Jose M. Lanza-Gutierrez (Universidad Politecnica de Madrid, Spain), Ricardo Soto (Pontificia Universidad Católica de Valparaíso, Chile), Broderick Crawford (Pontificia Universidad Católica de Valparaíso, Chile), Juan A. Gomez-Pulido (University of Extremadura, Spain), Nicolas Fernandez (Pontificia Universidad Católica de Valparaíso, Chile) and Carlos Castillo (Pontificia Universidad Católica de Valparaíso, Chile)

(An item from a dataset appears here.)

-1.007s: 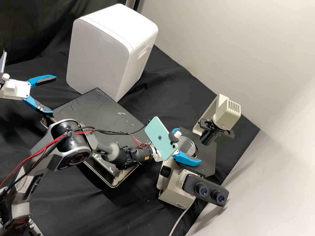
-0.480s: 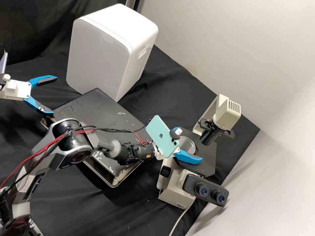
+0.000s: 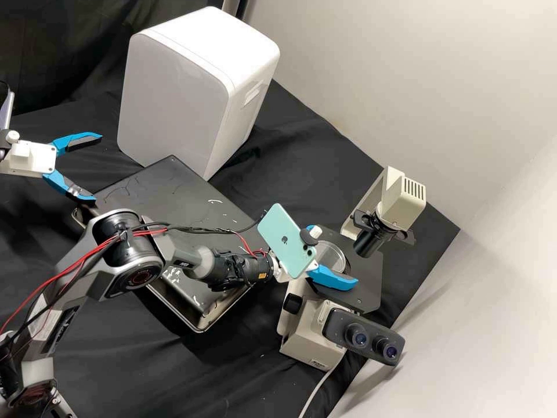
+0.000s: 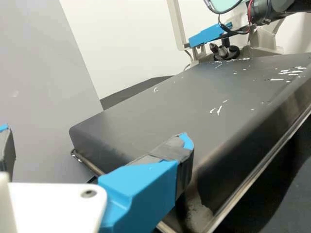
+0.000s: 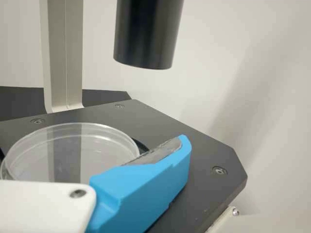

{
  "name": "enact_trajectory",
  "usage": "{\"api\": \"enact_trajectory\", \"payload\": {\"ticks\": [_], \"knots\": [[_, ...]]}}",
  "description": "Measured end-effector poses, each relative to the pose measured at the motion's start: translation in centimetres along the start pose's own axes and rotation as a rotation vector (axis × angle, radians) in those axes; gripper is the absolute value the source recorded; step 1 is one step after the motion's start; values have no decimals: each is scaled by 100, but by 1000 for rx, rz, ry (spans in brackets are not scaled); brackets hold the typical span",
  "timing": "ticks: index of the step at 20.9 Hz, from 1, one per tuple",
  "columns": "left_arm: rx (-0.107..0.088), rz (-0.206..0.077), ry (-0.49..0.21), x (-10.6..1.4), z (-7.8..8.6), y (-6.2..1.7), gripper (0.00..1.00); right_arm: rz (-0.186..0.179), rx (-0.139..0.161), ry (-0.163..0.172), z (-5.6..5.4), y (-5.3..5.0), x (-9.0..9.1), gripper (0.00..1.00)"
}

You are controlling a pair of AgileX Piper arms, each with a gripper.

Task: Place the petri dish on the microscope

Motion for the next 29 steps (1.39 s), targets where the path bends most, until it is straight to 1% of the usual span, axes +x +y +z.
{"api": "enact_trajectory", "payload": {"ticks": [3, 9, 10, 12, 14, 15, 17, 18, 19, 21, 27, 29], "knots": [[-1, -8, 0, 5, 0, -16, 100, 0, 1, -1, 1, 0, 0, 100], [-5, -7, 6, 12, 6, -13, 100, -1, 1, -2, 5, -4, -3, 100], [-1, -7, 8, 12, 3, -14, 100, -5, 0, -5, 15, -14, -9, 100], [-1, -7, 8, 12, 3, -14, 100, -2, -1, -7, 29, -13, -14, 100], [-1, -7, 8, 12, 3, -14, 100, 0, -7, -7, 45, 1, -11, 100], [-1, -6, 8, 16, 3, -13, 100, -4, -19, -2, 53, -3, -15, 100], [-2, -11, 7, 27, 4, -26, 100, 3, -27, 0, 79, 5, -23, 100], [-2, -12, 9, 40, 4, -27, 100, 0, -34, 2, 88, -2, -29, 100], [-3, -6, 10, 52, 5, -21, 100, 3, -37, 4, 96, -6, -28, 100], [-5, -9, 12, 53, 12, -30, 100, 5, -37, 5, 95, -4, -28, 100], [-5, -1, 11, 78, 13, -27, 100, 7, -38, 3, 106, -3, -25, 100], [-6, -1, 11, 76, 13, -28, 100, 10, -45, 7, 115, -8, -19, 100]]}}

DOI: 10.4018/978-1-5225-5643-5.ch051

Abstract

Group technology has acquired a great consideration in the last years. This technique allows including the advantages of serial production to any manufacturing industry by dividing a manufacturing plant into a set of machine-part cells. The identification and formation of the cells are known as the Manufacturing Cell Design Problem (MCDP), which is an NP-hard problem. In this paper, the authors propose to solve the problem through a swarm intelligence metaheuristic called ElectroMagnetism-like (EM-like) algorithm, which is inspired by the attraction-repulsion mechanism of particles in the context of the electromagnetic theory. The original EM-like algorithm was designed for solving continuous optimization problems, while the MCDP is usually formulated by assuming a binary approach. Hence, the authors propose an adaptation of this algorithm for addressing the problem. Such adaptation is applied for solving a freely available dataset of the MCDP, obtaining competitive results compared to recent approaches.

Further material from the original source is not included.